Picking the raisins out of the cookie LiDAR based odometry in dynamic urban environments

Abstract

Reliable localization using LiDAR on pedestrian-scale delivery robots in urban environments poses distinctive challenges. Methods proven on larger vehicles with high-end sensors do not necessarily translate to compact platforms with simpler payloads. This thesis focuses on evaluating some state-of-the-art LiDAR odometry approaches on a small delivery robot equipped with a LiDAR and other sensors such as an IMU. By comparing trajectory accuracy, resilience to real-world motion profiles, and multiple sensor configurations, insight is provided into which techniques can serve as a reliable baseline and what additional capabilities are required to achieve practical localization on often more resource-constrained robots.

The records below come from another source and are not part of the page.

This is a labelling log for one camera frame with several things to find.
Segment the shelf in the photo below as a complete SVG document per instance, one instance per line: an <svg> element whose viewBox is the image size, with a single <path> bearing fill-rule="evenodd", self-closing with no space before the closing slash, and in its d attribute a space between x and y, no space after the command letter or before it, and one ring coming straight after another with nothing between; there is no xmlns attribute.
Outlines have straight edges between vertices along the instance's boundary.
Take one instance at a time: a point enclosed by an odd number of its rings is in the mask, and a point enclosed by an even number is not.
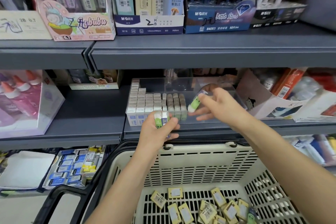
<svg viewBox="0 0 336 224"><path fill-rule="evenodd" d="M336 67L335 34L304 23L248 31L119 36L99 41L98 69Z"/></svg>
<svg viewBox="0 0 336 224"><path fill-rule="evenodd" d="M0 40L0 69L87 69L94 41Z"/></svg>
<svg viewBox="0 0 336 224"><path fill-rule="evenodd" d="M298 122L293 120L264 120L282 136L331 134L336 132L336 123ZM141 127L131 127L128 120L124 127L124 140L139 139ZM183 124L177 131L181 139L236 139L241 135L224 123Z"/></svg>
<svg viewBox="0 0 336 224"><path fill-rule="evenodd" d="M119 90L70 90L42 136L0 139L0 150L118 144L129 86Z"/></svg>

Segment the forearm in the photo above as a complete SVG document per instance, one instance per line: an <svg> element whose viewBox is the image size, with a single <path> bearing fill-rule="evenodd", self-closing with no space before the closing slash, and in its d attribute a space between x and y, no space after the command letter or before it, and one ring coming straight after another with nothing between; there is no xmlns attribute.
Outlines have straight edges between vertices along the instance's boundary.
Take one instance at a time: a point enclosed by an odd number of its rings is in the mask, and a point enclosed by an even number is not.
<svg viewBox="0 0 336 224"><path fill-rule="evenodd" d="M85 224L131 223L152 158L135 151Z"/></svg>
<svg viewBox="0 0 336 224"><path fill-rule="evenodd" d="M263 122L237 128L310 223L334 223L336 178Z"/></svg>

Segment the perforated basket bottom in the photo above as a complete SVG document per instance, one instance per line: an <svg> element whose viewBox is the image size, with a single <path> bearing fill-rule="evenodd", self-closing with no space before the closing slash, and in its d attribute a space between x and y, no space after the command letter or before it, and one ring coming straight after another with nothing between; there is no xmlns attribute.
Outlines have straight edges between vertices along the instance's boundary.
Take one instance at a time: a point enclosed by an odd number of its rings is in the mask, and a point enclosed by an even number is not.
<svg viewBox="0 0 336 224"><path fill-rule="evenodd" d="M183 199L168 199L168 188L182 187ZM197 222L199 206L202 200L206 200L212 204L216 204L211 196L210 190L218 187L222 194L225 196L226 201L230 200L238 201L238 198L242 198L245 201L249 201L247 194L242 186L238 183L200 183L200 184L180 184L173 186L160 186L160 187L145 187L142 190L139 204L136 210L136 214L133 218L133 224L168 224L172 223L170 220L168 205L176 203L177 206L187 203L192 216L194 217L194 223ZM167 199L167 203L163 209L157 207L156 204L151 201L151 195L154 191L161 193ZM218 214L222 216L222 213L217 209Z"/></svg>

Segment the hand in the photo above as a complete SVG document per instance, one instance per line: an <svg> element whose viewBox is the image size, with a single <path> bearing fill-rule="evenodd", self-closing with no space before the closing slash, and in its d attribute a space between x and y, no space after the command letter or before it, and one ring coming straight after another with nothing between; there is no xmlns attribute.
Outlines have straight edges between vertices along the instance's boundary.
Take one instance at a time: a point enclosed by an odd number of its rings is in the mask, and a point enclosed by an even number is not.
<svg viewBox="0 0 336 224"><path fill-rule="evenodd" d="M200 115L196 120L210 120L217 118L233 128L238 128L239 125L250 116L229 92L214 86L208 88L211 88L213 96L199 94L198 99L204 107L197 109L193 113L188 113L190 116Z"/></svg>
<svg viewBox="0 0 336 224"><path fill-rule="evenodd" d="M163 146L167 140L175 139L179 137L177 133L170 133L172 130L180 129L177 118L170 118L170 120L162 126L162 128L156 128L154 120L154 112L151 112L147 119L143 122L140 132L139 143L136 148L137 151L144 152L150 157L156 157L159 149Z"/></svg>

Building on this foundation, we explore targeted enhancements driven by real-world observations. We implement a real-time simple dynamic-object filtering approach that operates in parallel with odometry, based on a range images, where moving objects are subsequently identified and excised to maintain a static map. To further mitigate drift over extended runs, we integrate loop-closure adjustments, detecting and aligning previously visited areas to correct accumulated drift over larger distances. Together, these refinements demonstrate how a robust baseline can be augmented to meet the demands of odometry and mapping of a small delivery robot.